## What the task requires:
Every entry, from first to last, is to be retyped without any alteration.

## Information:
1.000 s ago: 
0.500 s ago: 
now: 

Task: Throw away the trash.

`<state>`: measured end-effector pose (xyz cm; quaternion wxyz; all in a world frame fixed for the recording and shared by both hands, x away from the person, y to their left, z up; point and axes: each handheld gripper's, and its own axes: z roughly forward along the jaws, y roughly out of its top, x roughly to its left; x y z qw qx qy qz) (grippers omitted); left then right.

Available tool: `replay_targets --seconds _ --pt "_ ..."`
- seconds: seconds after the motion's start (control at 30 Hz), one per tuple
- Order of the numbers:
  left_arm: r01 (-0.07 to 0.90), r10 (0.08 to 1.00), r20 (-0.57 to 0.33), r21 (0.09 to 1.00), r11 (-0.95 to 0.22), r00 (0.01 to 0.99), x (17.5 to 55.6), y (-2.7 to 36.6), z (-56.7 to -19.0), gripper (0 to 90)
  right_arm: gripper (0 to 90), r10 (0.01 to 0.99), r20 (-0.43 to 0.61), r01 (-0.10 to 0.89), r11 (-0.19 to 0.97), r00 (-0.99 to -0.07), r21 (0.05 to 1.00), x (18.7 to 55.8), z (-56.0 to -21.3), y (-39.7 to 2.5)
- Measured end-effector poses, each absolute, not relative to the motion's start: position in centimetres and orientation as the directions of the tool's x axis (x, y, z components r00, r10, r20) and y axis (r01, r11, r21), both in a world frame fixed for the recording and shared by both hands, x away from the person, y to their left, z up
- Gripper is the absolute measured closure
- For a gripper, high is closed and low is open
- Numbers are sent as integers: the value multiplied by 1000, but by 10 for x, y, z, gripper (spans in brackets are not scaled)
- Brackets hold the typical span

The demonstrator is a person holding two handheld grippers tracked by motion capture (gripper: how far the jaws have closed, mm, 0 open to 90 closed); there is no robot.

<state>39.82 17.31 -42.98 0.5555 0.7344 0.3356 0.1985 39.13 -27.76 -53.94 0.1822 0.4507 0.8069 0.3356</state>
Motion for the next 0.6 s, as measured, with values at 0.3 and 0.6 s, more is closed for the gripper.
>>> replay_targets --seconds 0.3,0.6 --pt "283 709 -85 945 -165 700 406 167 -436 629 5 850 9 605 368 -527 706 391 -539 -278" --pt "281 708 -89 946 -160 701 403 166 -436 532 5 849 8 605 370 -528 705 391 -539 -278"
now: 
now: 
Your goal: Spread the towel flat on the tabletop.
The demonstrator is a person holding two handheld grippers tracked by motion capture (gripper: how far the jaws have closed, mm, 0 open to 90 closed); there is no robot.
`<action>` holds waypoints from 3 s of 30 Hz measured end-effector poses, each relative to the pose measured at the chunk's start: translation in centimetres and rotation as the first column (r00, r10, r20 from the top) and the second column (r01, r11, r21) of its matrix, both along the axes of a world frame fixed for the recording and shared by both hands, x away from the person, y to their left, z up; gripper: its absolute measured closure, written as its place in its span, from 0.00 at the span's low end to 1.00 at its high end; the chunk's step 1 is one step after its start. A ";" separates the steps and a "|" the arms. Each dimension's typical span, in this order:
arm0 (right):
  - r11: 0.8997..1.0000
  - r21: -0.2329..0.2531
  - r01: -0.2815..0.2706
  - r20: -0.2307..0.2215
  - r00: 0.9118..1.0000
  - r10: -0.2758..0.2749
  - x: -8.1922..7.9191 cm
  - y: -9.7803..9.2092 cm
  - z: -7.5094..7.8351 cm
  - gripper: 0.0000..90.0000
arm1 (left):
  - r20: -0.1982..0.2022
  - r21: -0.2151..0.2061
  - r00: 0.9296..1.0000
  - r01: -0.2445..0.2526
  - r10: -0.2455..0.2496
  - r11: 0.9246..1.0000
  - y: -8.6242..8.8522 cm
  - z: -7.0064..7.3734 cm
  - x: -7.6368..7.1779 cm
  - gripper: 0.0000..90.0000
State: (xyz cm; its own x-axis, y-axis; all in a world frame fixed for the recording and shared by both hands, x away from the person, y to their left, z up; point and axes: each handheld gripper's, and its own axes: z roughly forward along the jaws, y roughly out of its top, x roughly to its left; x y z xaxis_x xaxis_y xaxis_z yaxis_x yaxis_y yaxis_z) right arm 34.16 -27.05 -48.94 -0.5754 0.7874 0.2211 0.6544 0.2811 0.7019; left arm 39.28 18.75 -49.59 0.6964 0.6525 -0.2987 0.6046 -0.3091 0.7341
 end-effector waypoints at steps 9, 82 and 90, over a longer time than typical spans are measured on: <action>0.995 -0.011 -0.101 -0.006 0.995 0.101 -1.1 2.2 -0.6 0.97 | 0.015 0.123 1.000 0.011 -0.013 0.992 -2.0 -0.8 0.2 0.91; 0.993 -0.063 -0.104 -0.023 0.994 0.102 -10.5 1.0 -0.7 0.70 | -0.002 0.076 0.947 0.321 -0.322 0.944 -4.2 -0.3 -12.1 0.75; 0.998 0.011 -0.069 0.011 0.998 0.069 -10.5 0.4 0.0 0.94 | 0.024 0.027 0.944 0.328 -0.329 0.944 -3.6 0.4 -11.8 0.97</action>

## Result:
1.000 s ago: 
0.500 s ago: 
now: 

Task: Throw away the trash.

`<state>`: measured end-effector pose (xyz cm; quaternion wxyz; all in a world frame fixed for the recording and shared by both hands, x away from the person, y to their left, z up; point and axes: each handheld gripper's, and its own axes: z roughly forward along the jaws, y roughly out of its top, x roughly to its left; x y z qw qx qy qz) (grippers omitted); left then right.

Available tool: `replay_targets --seconds _ --pt "_ ..."`
- seconds: seconds after the motion's start (control at 30 Hz), one per tuple
- Order of the numbers:
  left_arm: r01 (-0.07 to 0.90), r10 (0.08 to 1.00), r20 (-0.57 to 0.33), r21 (0.09 to 1.00), r11 (-0.95 to 0.22), r00 (0.01 to 0.99), x (17.5 to 55.6), y (-2.7 to 36.6), z (-56.7 to -19.0), gripper (0 to 90)
  right_arm: gripper (0 to 90), r10 (0.01 to 0.99), r20 (-0.43 to 0.61), r01 (-0.10 to 0.89), r11 (-0.19 to 0.97), r00 (-0.99 to -0.07), r21 (0.05 to 1.00), x (18.7 to 55.8), z (-56.0 to -21.3), y (-39.7 to 2.5)
- Measured end-effector poses, each absolute, not relative to the motion's start: position in centimetres and orientation as the directions of the tool's x axis (x, y, z components r00, r10, r20) and y axis (r01, r11, r21), both in a world frame fixed for the recording and shared by both hands, x away from the person, y to their left, z up
- Gripper is the absolute measured closure
- For a gripper, high is closed and low is open
- Numbers are sent as integers: the value multiplied by 1000, but by 10 for x, y, z, gripper (spans in brackets are not scaled)
- Brackets hold the typical span

The demonstrator is a person holding two handheld grippers tracked by motion capture (gripper: how far the jaws have closed, mm, 0 open to 90 closed); there is no robot.

<state>39.82 17.31 -42.98 0.5555 0.7344 0.3356 0.1985 39.13 -27.76 -53.94 0.1822 0.4507 0.8069 0.3356</state>
Motion for the next 0.6 s, as measured, with values at 0.3 and 0.6 s, more is closed for the gripper.
>>> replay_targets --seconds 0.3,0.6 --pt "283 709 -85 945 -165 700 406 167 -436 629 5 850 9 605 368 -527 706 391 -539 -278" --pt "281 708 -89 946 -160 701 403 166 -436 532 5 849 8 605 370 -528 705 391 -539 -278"
now: 
now: 
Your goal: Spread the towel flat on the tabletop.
The demonstrator is a person holding two handheld grippers tracked by motion capture (gripper: how far the jaws have closed, mm, 0 open to 90 closed); there is no robot.
`<action>` holds waypoints from 3 s of 30 Hz measured end-effector poses, each relative to the pose measured at the chunk's start: translation in centimetres and rotation as the first column (r00, r10, r20 from the top) and the second column (r01, r11, r21) of its matrix, both along the axes of a world frame fixed for the recording and shared by both hands, x away from the person, y to their left, z up; gripper: its absolute measured closure, written as its place in its span, from 0.00 at the span's low end to 1.00 at its high end; the chunk's step 1 is one step after its start. A ";" separates the steps and a "|" the arms. Each dimension's typical span, in this order:
arm0 (right):
  - r11: 0.8997..1.0000
  - r21: -0.2329..0.2531
  - r01: -0.2815..0.2706
  - r20: -0.2307..0.2215
  - r00: 0.9118..1.0000
  - r10: -0.2758..0.2749
  - x: -8.1922..7.9191 cm
  - y: -9.7803..9.2092 cm
  - z: -7.5094..7.8351 cm
  - gripper: 0.0000..90.0000
arm1 (left):
  - r20: -0.1982..0.2022
  - r21: -0.2151..0.2061
  - r00: 0.9296..1.0000
  - r01: -0.2445..0.2526
  - r10: -0.2455..0.2496
  - r11: 0.9246..1.0000
  - y: -8.6242..8.8522 cm
  - z: -7.0064..7.3734 cm
  - x: -7.6368..7.1779 cm
  - gripper: 0.0000..90.0000
State: (xyz cm; its own x-axis, y-axis; all in a world frame fixed for the recording and shared by both hands, x away from the person, y to their left, z up; point and axes: each handheld gripper's, and its own axes: z roughly forward along the jaws, y roughly out of its top, x roughly to its left; x y z xaxis_x xaxis_y xaxis_z yaxis_x yaxis_y yaxis_z) right arm 34.16 -27.05 -48.94 -0.5754 0.7874 0.2211 0.6544 0.2811 0.7019; left arm 39.28 18.75 -49.59 0.6964 0.6525 -0.2987 0.6046 -0.3091 0.7341
 end-effector waypoints at steps 9, 82 and 90, over a longer time than typical spans are measured on: <action>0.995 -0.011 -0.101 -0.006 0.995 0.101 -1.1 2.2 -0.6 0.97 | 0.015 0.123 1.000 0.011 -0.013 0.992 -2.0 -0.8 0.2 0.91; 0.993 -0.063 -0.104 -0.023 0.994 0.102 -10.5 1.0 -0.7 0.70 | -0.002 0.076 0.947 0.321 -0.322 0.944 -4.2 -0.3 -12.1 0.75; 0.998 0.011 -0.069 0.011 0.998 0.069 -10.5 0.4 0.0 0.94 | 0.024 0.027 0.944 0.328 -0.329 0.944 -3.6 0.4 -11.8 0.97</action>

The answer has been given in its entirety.